→ **EXERCISE**
Restate word for word the lines between the start of the material and the line with "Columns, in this", keeping both of those ends and none of the pictures.

(Beginning of DATASET EXCERPT)

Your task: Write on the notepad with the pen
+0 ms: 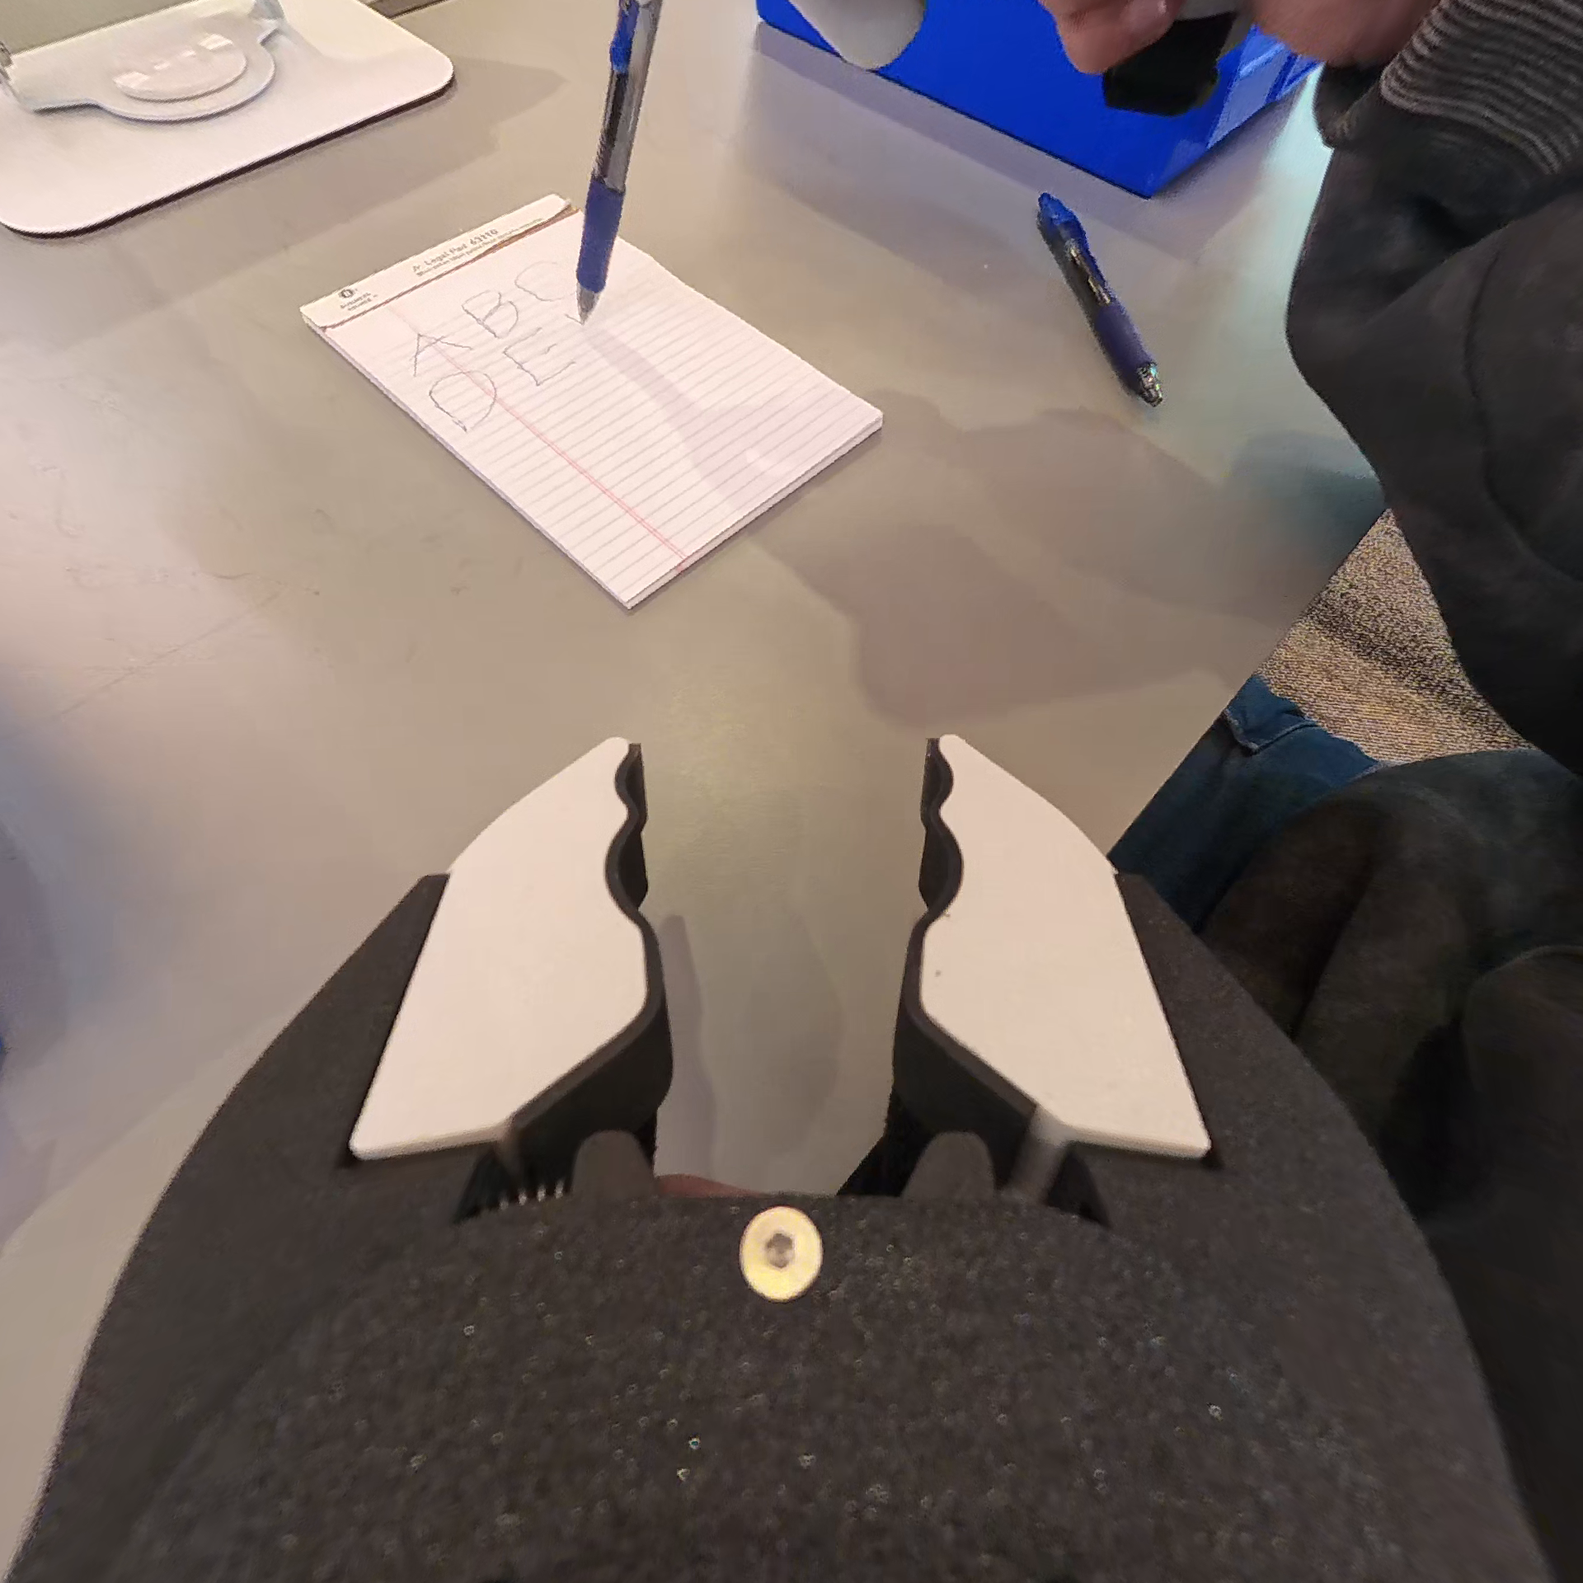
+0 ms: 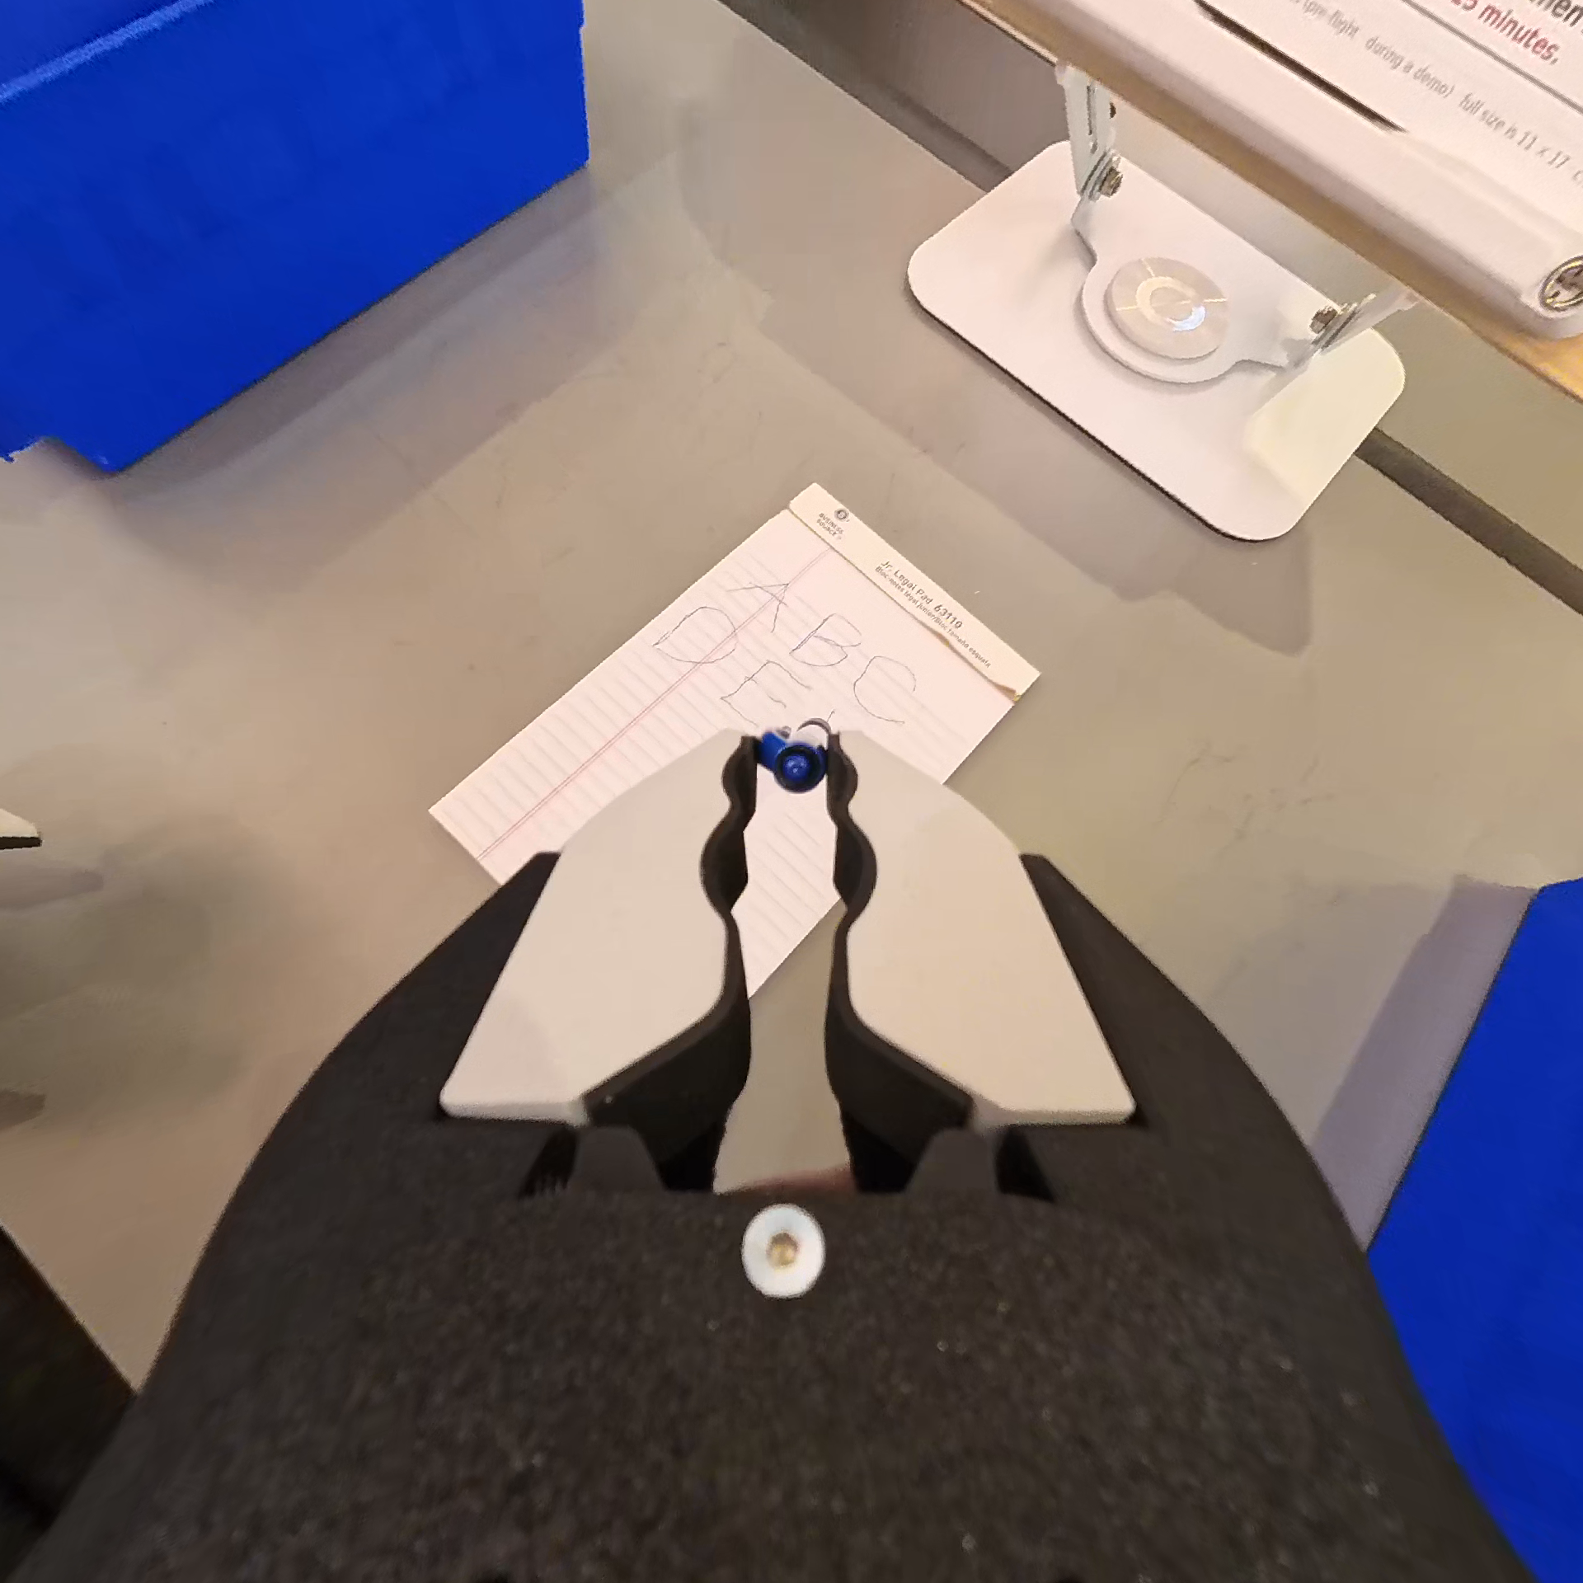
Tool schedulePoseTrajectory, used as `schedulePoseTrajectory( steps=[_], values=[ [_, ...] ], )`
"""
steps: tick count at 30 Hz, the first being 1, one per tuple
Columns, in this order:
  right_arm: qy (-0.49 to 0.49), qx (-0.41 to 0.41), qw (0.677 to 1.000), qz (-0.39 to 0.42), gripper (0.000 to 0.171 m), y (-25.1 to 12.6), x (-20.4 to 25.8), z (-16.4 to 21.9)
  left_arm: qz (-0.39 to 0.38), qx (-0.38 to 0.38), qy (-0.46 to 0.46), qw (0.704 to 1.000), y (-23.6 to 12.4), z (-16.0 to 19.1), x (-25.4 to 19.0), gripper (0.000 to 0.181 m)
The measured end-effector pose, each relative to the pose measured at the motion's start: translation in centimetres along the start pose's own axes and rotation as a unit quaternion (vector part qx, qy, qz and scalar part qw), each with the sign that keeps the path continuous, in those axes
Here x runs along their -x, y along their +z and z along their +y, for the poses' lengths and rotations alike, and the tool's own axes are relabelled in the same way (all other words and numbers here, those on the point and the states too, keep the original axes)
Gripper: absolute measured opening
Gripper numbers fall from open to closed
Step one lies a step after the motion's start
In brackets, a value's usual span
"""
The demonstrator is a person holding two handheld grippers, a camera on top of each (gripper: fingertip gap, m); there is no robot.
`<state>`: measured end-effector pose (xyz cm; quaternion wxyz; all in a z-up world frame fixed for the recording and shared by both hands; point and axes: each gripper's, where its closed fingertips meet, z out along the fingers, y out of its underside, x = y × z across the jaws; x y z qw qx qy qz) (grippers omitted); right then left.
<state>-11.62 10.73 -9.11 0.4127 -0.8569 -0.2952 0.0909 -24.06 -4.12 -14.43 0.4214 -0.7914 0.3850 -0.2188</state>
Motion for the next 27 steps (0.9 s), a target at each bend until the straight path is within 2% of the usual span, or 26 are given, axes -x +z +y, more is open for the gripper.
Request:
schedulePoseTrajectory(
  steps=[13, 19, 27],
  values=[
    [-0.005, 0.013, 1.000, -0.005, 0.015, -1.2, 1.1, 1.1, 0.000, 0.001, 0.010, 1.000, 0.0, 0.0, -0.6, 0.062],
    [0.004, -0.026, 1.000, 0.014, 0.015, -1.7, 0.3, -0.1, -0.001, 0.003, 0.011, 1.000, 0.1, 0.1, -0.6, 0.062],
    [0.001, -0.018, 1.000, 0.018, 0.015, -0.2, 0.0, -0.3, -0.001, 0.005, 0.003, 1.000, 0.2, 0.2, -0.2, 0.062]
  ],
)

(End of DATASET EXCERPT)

→ **SOLUTION TO THE EXERCISE**
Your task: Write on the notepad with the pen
+0 ms: 
+0 ms: 
Tool schedulePoseTrajectory, used as `schedulePoseTrajectory( steps=[_], values=[ [_, ...] ], )`
"""
steps: tick count at 30 Hz, the first being 1, one per tuple
Columns, in this order:

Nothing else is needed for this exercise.